Bei massiver Schädigung eines Organs oder Gewebes benötigt der Patient oft ein Spenderorgan oder ein Implantat aus Kunststoff. Doch der Ersatz wird vom Körper nicht selten abgestoßen. Deshalb greift die regenerative Medizin oft auf Implantate aus körpereigenen Zellen zurück, die vom Immunsystem nicht als fremd erkannt werden. Um sich anzusiedeln und zu vermehren brauchen die Zellen eine Unterlage, auf der sie sich anheften können. Zudem muss eine solche künstliche Unterlage die Struktur des zu ersetzenden Gewebes oder Organs vorgeben. Forscher am Fraunhofer-Institut für Grenzflächen- und Bioverfahrenstechnik IGB in Stuttgart entwickeln solche Trägersubstrate – auch Scaffolds genannt – gemeinsam mit dem Universitätsklinikum Tübingen und der UCLA, University of California, Los Angeles durch Elektrospinnen. Dabei werden synthetische und biologisch abbaubare Polymere wie etwa Polylaktid, Polymere aus chemisch aneinander gebundenen Milchsäuremolekülen, elektrisch zu Fasern versponnen. Sie vernetzen sich zu einer dreidimensionalen Matrix, einer Art Biovlies.

Gewebeentwicklung erfolgt im Körper selbst, statt in der Kulturschale

Dazu haben die Wissenschaftler eine besondere Vorgehensweise entwickelt: Bei der Herstellung des Biovlieses mischen sie Proteine unter das Polymer, die so ebenfalls in die hauchfeinen Fasern eingebunden werden. Auf den so ausgestatteten Trägersubstraten sollen sich – nachdem sie dem Patienten eingesetzt wurden – körpereigene Zellen niederlassen. »Durch das Elektrospinnen können wir ein zellfreies Trägersubstrat implantieren, das erst nach dem Einsetzen im Körper von Zellen besiedelt wird. Spezielle Proteine haben die Fähigkeit, spezifische Zellen anzulocken, die dann auf dem Scaffold anwachsen. Je nach gewähltem Protein soll sich Herzgewebe bilden oder krankes Gewebe regeneriert werden«, erläutert Svenja Hinderer vom IGB in Stuttgart.
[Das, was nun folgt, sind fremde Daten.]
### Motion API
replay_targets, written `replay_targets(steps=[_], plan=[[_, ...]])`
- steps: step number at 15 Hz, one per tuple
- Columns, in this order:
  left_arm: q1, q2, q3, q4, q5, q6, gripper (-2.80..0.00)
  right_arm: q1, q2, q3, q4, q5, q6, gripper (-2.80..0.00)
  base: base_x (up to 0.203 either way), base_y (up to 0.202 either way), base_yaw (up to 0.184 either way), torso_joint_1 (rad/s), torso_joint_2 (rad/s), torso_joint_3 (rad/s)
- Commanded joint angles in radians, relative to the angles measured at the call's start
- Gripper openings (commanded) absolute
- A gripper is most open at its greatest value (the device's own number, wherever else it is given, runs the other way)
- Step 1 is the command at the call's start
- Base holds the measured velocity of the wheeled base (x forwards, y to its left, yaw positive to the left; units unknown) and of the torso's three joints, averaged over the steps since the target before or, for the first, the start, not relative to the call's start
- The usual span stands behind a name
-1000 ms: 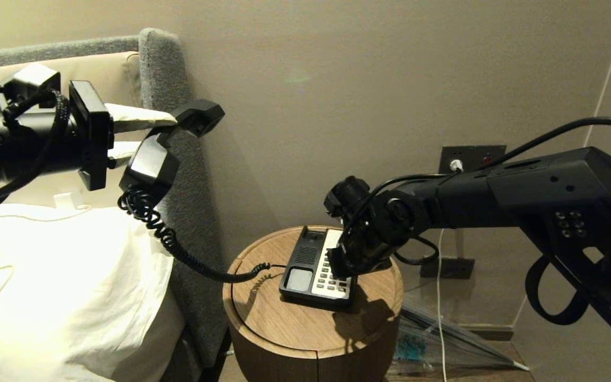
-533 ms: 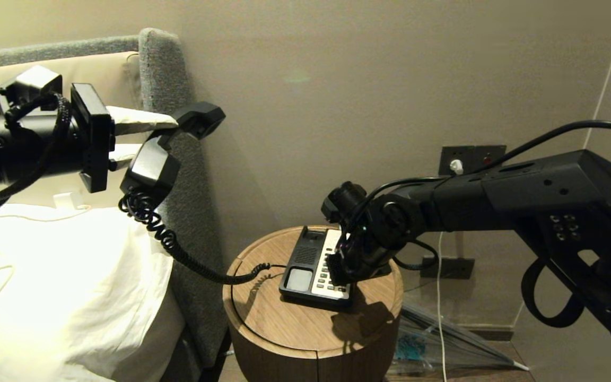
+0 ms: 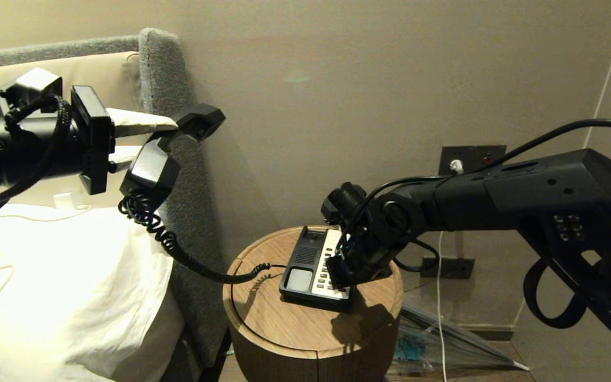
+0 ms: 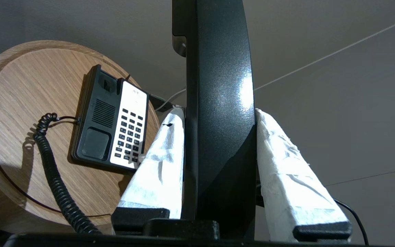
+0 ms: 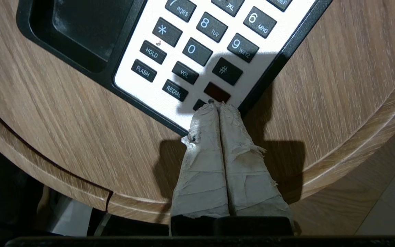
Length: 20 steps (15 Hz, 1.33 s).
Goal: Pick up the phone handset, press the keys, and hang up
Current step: Dial the number
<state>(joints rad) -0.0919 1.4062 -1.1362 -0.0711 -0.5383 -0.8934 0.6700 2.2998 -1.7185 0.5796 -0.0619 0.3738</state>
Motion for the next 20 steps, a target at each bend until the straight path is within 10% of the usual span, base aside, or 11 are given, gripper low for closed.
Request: replay_targets(steps=[1, 20], plan=[[0.000, -0.004, -0.001, -0.001, -0.003, -0.006, -2.80, 0.000, 0.009, -0.010, 0.002, -0.001, 0.002, -2.80, 0.000, 0.000, 0.000, 0.000, 0.00, 0.000], [0.000, -0.006, 0.021, -0.001, -0.005, -0.006, -2.80, 0.000, 0.043, -0.005, 0.002, -0.007, 0.000, -2.80, 0.000, 0.000, 0.000, 0.000, 0.00, 0.000]])
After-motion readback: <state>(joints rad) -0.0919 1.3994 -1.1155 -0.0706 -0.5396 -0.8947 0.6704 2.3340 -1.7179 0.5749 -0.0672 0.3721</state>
Die Trägersubstrate werden wie dünne Häutchen flach gesponnen und in der gewünschten Größe zugeschnitten. Soll etwa ein geschädigter Herzmuskel behandelt werden, so werden die Scaffolds wie ein Tuch über den kranken Muskelbereich gelegt und dort befestigt. Im menschlichen Organismus lösen sich die Polymerfasern etwa innerhalb von vier Jahren auf. Die Zellen, die sich im Laufe dieser Zeit an die Proteine anlagern, erhalten durch die Trägerstruktur eine heimische Umgebung. Mit dieser Hilfestellung können sie dort ihre eigene Matrix produzieren und die Funktion des Gewebes wiederherstellen.
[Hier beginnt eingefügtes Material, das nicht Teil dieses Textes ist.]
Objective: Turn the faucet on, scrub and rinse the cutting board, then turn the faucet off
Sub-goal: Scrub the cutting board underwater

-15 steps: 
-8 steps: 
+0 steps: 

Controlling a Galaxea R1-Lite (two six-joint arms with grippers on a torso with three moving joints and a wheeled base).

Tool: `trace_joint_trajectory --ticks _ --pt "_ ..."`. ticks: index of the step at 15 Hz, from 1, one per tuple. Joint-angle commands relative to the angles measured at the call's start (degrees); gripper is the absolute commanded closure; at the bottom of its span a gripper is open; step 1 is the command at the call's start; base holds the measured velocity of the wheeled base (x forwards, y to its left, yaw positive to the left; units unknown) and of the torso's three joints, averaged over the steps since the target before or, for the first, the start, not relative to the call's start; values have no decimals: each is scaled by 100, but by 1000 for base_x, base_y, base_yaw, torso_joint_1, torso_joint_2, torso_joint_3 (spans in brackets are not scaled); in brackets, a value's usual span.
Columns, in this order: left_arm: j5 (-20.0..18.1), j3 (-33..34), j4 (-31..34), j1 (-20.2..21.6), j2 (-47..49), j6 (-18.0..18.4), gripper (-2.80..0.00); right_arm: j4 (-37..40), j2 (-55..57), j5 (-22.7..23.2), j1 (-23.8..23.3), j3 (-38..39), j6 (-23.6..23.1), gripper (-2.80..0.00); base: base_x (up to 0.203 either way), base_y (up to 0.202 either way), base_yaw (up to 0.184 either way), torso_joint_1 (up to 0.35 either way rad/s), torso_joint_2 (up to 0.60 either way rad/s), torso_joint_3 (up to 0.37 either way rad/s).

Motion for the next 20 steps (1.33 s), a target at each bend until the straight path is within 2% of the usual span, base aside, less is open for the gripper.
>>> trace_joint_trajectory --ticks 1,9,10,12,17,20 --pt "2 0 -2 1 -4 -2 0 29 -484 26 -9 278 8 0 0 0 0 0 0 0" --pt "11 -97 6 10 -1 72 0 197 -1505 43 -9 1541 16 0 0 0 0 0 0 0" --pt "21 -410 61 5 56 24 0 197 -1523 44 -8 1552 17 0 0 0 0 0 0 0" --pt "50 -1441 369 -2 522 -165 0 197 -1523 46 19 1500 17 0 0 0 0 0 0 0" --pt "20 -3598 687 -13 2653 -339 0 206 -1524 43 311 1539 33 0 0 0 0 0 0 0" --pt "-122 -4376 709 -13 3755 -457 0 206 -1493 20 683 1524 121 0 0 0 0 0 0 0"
System bereits erfolgreich im Bioreaktor getestet

Sowohl in Laborversuchen als auch in Tests im Bioreaktor hat sich das System bereits bewährt. Beispielsweise gelang es den Forschern Tracheazellen der Luftröhre, die in Kulturschale nur schwer zu vermehren sind, auf einem Biovlies anzuziehen, das mit dem Protein Decorin versehen war.  Ein weiteres Protein – der Wachstumsfaktor SDF-1 – bindet spezielle Stammzellen, die Progenitorzellen. Diese werden für den Aufbau von Herzklappen und die Neubildung von Herzmuskelzellen nach einem Infarkt benötigt. »Unsere durch Elektrospinning hergestellten Implantate weisen die mechanischen und strukturellen Eigenschaften einer normalen Herzklappe auf. Wie das Original schließen und öffnen sie sich bei Versuchen im Bioreaktor bei einem Blutdruck von 120 zu 80 mmHg«, sagt Hinderer. Im nächsten Schritt wollen die Forscherin und ihr Team die mit Proteinen ausgerüsteten Scaffolds im Tiermodell testen.
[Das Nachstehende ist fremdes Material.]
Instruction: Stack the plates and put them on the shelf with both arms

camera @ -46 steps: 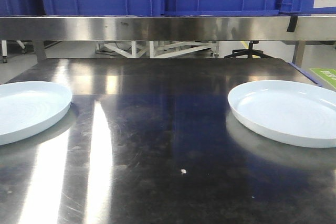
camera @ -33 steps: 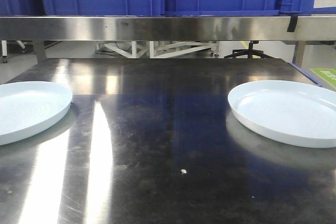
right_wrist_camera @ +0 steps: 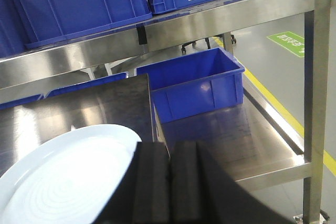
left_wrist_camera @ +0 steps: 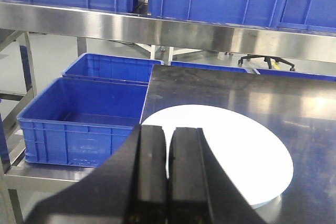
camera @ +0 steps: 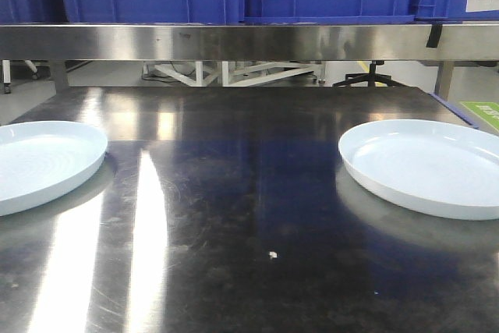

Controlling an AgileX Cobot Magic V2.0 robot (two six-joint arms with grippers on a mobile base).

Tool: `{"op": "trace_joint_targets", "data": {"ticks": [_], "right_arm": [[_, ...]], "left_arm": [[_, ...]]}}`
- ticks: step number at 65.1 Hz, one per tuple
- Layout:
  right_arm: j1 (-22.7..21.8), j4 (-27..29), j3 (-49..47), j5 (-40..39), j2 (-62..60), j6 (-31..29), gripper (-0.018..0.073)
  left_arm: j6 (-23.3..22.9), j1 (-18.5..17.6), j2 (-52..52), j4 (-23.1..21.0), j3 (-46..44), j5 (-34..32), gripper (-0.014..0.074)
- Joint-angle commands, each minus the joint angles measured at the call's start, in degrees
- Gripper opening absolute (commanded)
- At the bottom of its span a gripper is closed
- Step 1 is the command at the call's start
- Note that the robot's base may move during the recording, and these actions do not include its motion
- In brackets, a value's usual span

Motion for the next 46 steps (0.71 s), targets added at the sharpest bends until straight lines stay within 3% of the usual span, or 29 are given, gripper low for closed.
{"op": "trace_joint_targets", "data": {"ticks": [1,12,18,27,37,46], "right_arm": [[-0.01,-0.03,-0.06,-4.83,-1.08,-0.52,0.0047],[-0.01,-0.03,-0.06,-4.83,-1.08,-0.52,0.0047],[-0.01,-0.03,-0.06,-4.83,-1.08,-0.52,0.0047],[-0.01,-0.03,-0.06,-4.83,-1.08,-0.52,0.0047],[-0.01,-0.03,-0.06,-4.83,-1.08,-0.52,0.0047],[-0.01,-0.03,-0.06,-4.83,-1.08,-0.52,0.0047]], "left_arm": [[-0.35,0.16,-1.19,-0.54,0.11,-5.07,0.0083],[0.22,0.05,-0.73,1.81,-0.71,-5.07,0.0083],[0.22,0.05,2.0,1.81,-5.58,-2.73,0.0083],[0.22,0.05,15.0,2.45,-22.46,8.6,0.0083],[0.22,-2.32,33.4,5.82,-42.91,24.25,0.0083],[0.22,-3.26,45.43,5.89,-52.93,31.79,0.0083]]}}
Die Hybride aus Polymer- und Proteinfasern lassen sich in großen Mengen herstellen und lagern. Das Team vom IGB arbeitet daran, mit den neuartigen Trägersubstraten eine schnell einsetzbare Alternative zu herkömmlichen Klappenmodellen zur Marktreife zu bringen. »Wie lange das dauern wird, ist aber nicht vorhersehbar«, sagt die Forscherin. Der Vorteil bei der Zulassung źellfreier Implantate liegt darin, dass sie nur als Medizinprodukt, nicht jedoch als Arzneimittel für neuartige Therapien zugelassen werden müssen. Ihre Zulassung dürfte also schneller erfolgen, als die zellbesetzter Implantate. »Die Zulassung von medizinischen Produkten, die bereits vor der Implantation mit menschlichen Zellen ausgerüstet sind, ist sehr langwierig und teuer«, so Hinderer.

Vom 21. bis 23. April präsentieren die Forscher auf der Messe Medtec in Stuttgart Muster der polymeren Scaffolds am Fraunhofer-Gemeinschaftstand (Halle 7, Stand 7B04/7B10). Auch ein Bioreaktor zum Kultivieren von Zellen auf diesen Substraten wird gezeigt.